Objects exposed via the sandbox bridge are passed by value, not by reference and all data is serialized.  This means that the objects exposed by one side of the bridge cannot be set by the other side, and that objects exposed are all untyped.
In an HTML frame or iframe the parentSandboxBridge and the childSandboxBridge properties are added to the window object of the child document so the following example shows how a script running in a child document can expose an object containing a function and a property to its parent:

var obj = {}; 
obj.sayHello = function(){ 
  	return "Hello world!"; 
} 
obj.userName = "Giorgio" 
window.childSandboxBridge = obj;

If this child content was loaded into an iframe assigned an id of “plugin”, you could access the interface from parent content by reading the childSandboxBridge property of the frame:

var childInterface = document.getElementById("plugin").contentWindow.childSandboxBridge; 
air.trace(childInterface.userName); 
air.trace(childInterface.sayHello());

In order to easily use the AIR API from the JavaScript inside an HTML application it is mandatory to include the JavaScript file AIRAliases.js that contains a mapping to the AIR API.

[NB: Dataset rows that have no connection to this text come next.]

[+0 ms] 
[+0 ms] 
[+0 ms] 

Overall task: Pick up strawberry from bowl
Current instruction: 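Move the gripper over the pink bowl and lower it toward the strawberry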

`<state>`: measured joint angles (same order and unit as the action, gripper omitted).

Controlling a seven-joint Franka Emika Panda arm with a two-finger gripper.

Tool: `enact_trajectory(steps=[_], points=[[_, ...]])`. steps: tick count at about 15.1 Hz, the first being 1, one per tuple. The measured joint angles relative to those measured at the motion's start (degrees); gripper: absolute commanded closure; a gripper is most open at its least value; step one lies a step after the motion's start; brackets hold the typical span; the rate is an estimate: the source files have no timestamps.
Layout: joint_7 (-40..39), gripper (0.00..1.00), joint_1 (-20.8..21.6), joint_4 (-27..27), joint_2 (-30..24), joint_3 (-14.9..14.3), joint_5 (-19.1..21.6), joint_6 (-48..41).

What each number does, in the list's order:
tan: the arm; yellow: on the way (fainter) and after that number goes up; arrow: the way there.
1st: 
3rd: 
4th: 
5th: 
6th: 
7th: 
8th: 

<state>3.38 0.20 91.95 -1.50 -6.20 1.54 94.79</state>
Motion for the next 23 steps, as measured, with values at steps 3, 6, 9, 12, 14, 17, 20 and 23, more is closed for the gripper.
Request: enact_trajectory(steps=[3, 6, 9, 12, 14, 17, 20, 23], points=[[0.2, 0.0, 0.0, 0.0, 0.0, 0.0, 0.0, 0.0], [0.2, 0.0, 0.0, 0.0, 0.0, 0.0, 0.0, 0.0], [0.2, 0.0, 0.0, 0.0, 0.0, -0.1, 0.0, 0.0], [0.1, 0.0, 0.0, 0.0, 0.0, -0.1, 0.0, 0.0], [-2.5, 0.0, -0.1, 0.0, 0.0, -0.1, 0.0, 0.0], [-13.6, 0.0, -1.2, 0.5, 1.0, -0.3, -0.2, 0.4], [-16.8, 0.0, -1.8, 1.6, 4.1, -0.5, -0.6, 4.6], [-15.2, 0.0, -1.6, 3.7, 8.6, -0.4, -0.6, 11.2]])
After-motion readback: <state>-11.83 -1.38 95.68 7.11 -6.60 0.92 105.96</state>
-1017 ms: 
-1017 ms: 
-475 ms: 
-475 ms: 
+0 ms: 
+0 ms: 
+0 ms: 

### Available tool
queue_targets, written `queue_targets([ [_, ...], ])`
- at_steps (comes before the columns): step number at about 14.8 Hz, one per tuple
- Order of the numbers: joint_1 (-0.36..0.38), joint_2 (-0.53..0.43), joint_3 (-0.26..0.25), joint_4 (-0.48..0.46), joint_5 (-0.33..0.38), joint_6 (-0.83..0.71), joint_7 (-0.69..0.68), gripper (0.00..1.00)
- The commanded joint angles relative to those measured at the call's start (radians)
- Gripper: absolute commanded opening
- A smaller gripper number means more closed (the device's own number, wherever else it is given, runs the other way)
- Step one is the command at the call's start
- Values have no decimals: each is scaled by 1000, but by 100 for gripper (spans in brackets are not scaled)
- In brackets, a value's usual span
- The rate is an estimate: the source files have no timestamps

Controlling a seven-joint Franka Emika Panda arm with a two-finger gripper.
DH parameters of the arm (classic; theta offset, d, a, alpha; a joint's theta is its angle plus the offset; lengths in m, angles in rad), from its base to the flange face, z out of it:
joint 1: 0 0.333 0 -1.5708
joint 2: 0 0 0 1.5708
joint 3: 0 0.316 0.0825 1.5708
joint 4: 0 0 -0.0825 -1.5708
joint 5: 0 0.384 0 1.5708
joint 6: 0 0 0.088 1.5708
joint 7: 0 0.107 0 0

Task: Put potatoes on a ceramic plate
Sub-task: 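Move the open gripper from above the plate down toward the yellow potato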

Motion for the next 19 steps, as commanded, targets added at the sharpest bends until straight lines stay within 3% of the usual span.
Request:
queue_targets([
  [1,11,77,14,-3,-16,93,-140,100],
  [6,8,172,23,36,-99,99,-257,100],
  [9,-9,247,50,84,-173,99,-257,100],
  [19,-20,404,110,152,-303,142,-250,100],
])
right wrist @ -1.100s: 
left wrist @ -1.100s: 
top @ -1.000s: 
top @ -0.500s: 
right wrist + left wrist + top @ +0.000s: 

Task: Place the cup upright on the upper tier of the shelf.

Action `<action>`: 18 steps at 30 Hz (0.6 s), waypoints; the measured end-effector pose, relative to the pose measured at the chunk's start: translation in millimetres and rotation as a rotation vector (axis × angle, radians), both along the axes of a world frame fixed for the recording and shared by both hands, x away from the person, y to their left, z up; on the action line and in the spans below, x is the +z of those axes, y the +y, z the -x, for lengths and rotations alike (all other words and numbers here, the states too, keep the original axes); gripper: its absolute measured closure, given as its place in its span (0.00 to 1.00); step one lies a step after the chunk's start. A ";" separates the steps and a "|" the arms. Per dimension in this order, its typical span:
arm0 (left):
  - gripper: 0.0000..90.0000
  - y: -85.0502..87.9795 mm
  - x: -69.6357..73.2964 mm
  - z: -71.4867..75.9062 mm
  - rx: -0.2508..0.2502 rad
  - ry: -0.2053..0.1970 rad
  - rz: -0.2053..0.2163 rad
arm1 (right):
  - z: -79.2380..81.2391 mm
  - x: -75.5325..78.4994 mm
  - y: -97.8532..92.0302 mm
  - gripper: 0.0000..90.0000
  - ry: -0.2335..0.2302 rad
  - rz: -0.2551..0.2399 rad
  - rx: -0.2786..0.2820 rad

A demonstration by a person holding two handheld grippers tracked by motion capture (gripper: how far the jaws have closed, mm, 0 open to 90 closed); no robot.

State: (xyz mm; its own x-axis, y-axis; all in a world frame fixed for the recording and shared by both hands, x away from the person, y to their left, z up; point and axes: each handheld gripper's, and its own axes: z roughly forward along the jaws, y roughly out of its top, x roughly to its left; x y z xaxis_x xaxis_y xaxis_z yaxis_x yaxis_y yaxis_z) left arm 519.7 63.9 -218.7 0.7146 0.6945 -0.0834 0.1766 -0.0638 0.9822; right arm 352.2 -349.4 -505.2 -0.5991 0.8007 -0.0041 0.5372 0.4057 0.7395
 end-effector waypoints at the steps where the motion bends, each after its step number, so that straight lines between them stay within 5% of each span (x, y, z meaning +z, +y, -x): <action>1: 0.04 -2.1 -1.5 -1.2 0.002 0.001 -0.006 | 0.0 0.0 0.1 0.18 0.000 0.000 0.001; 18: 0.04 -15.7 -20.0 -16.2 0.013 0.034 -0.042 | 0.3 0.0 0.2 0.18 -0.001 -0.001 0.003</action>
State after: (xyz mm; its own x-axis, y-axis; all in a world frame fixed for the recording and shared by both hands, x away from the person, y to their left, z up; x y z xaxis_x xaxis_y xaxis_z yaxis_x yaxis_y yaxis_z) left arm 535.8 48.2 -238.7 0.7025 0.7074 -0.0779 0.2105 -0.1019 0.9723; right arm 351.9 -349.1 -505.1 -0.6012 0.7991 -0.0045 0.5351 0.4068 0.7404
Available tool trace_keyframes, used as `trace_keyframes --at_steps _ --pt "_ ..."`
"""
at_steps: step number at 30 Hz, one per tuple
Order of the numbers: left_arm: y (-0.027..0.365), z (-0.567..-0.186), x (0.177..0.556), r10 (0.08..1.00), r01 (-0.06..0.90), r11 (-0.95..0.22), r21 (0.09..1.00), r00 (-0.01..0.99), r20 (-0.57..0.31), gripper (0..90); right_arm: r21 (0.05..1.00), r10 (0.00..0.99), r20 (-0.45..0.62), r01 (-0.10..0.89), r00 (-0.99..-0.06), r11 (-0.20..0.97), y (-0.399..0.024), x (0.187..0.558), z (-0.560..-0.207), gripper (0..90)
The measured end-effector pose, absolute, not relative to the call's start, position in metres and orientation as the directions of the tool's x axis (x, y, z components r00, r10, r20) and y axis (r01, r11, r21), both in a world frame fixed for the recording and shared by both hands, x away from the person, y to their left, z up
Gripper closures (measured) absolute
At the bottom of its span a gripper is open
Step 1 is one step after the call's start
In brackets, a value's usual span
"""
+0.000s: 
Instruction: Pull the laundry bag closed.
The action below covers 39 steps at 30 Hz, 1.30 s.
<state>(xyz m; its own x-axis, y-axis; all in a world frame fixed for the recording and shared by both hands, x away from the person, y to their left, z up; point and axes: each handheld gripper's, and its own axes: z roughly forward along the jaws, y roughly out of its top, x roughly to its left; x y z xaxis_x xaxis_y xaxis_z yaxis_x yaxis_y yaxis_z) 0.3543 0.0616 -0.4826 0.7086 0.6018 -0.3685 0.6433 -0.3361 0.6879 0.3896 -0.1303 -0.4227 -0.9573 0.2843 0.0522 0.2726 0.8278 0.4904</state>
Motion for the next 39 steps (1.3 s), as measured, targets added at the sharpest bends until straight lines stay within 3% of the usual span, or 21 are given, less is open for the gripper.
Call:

<script src="AIRAliases.js"></script>

The file acts like a bridge to make your life easier when you are dealing with the File, nativeWindow, ClipBoard, etc. functionalities of AIR

// file
air.File = window.runtime.flash.filesystem.File;
air.FileStream = window.runtime.flash.filesystem.FileStream;
air.FileMode = window.runtime.flash.filesystem.FileMode;

It’s the responsibility of the developer to expose the API in a secure way.  What I mean is that it’s very dangerous to put as an argument the path to use to write a file or other sensitive information that can permit to malicious attacks to write on specific locations or access different zones of the client directly.
It’s more secure to have an API that is verbose rather than an API that grants access to the file system without any control

readFile(path:String); // unsecure
readUserPreference(); // secure

So the sandbox bridge is the only way to grant access to the AIR api to content that is loaded from a non application sandbox context.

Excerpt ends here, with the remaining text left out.